On the material before me, the appellant's claim was lodged well outside the prescribed 30 days for making that claim. Accordingly, this aspect of the appellant's claim appears to have little merit.
[8]
Interests of the respondent
The respondent was successful in her claim before the Tribunal below and as noted by the President in Bentran, as a general rule a successful party is entitled to the benefit of the decision obtained at first instance. In this case, the respondent said she had waited long enough to regain possession of her premises. She contended she would be prejudiced if the stay order were extended. She said the appellant just wanted more time to move out. She said he had been given ample opportunity to vacate the premises and find alternative premises to rent. She said she was also concerned that the appellant might have damaged the premises.
It was evident during the call-over hearing that the relationship between the appellant and the respondent had deteriorated and was irreparable.
[9]
Conclusions and orders
Having regard to the material before me, including the oral arguments of the appellant and the respondent during the callover hearing, I was not satisfied the appellant had made out a case that it was appropriate to extend the stay order beyond 21 April 2016. As I have noted, a failure to extend the stay order did not prejudice the essence of the appellant's grounds of appeal in that he did not want to remain in the premises long term - he only wanted to have more time to find alternative premises that were suitable for him and his family and to have his entire claim heard together with that of the respondent.
I have found, on the material before me on 12 April 2016, that the appellant's appeal in so far as it relates to the respondent's Termination Notice having been retaliatory appears to lack merit. There is otherwise no prejudice to the appellant having his application for leave to appeal and appeal heard and determined in regard to the remaining matters in his claim.

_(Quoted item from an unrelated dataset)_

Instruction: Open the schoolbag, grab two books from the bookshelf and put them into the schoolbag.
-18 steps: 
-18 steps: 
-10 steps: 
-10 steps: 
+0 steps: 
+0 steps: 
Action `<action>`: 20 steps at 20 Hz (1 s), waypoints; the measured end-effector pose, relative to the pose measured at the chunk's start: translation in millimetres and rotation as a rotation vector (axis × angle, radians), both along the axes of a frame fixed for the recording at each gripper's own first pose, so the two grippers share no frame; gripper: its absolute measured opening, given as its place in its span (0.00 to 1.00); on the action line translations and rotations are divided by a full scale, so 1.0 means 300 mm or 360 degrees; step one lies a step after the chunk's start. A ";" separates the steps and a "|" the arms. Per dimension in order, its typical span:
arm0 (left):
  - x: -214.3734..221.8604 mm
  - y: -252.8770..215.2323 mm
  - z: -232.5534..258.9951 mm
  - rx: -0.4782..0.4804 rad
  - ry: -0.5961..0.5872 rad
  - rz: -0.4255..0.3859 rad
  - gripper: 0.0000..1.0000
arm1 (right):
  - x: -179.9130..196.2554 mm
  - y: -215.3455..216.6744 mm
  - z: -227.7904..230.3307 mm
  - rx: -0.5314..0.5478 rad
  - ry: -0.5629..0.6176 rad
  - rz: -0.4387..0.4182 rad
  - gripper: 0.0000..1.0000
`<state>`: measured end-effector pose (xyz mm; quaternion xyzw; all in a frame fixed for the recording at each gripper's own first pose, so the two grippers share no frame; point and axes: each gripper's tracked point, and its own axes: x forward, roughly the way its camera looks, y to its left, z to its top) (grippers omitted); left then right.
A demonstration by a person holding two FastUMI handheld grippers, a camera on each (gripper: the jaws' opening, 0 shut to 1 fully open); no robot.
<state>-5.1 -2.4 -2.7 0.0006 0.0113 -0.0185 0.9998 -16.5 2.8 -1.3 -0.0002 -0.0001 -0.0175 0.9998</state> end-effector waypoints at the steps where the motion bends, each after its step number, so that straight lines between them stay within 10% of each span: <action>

On the other hand, I found the prejudice to the respondent, who had been successful in her claim before the Tribunal below, outweighed any prejudice to the appellant. At the same time, I found that the appellant's concerns about being given more time to vacate the premises could be addressed by extending the order for possession for a further three weeks to 13 May 2016. Accordingly, I made the following orders:
1. The Appellant's application for an extension of the stay order made on 12 April 2016 is refused.
2. Order 3 of the Tribunal made on 30 March 2016 in file no RT 16/11710 is varied by deleting 18 April 2016 and inserting 13 May 2016.
3. Orders 2 and 3 of the Tribunal made on 30 March 2016 in file no RT 16/12569 are varied as follows:
1. Order 2 - delete "20 March" and insert "13 May,"
2. Order 3 - delete "11 May" and insert "27 May.
[10]
I hereby certify that this is a true and accurate record of the reasons for decision of the Civil and Administrative Tribunal of New South Wales.
Registrar
DISCLAIMER - Every effort has been made to comply with suppression orders or statutory provisions prohibiting publication that may apply to this judgment or decision. The onus remains on any person using material in the judgment or decision to ensure that the intended use of that material does not breach any such order or provision. Further enquiries may be directed to the Registry of the Court or Tribunal in which it was generated.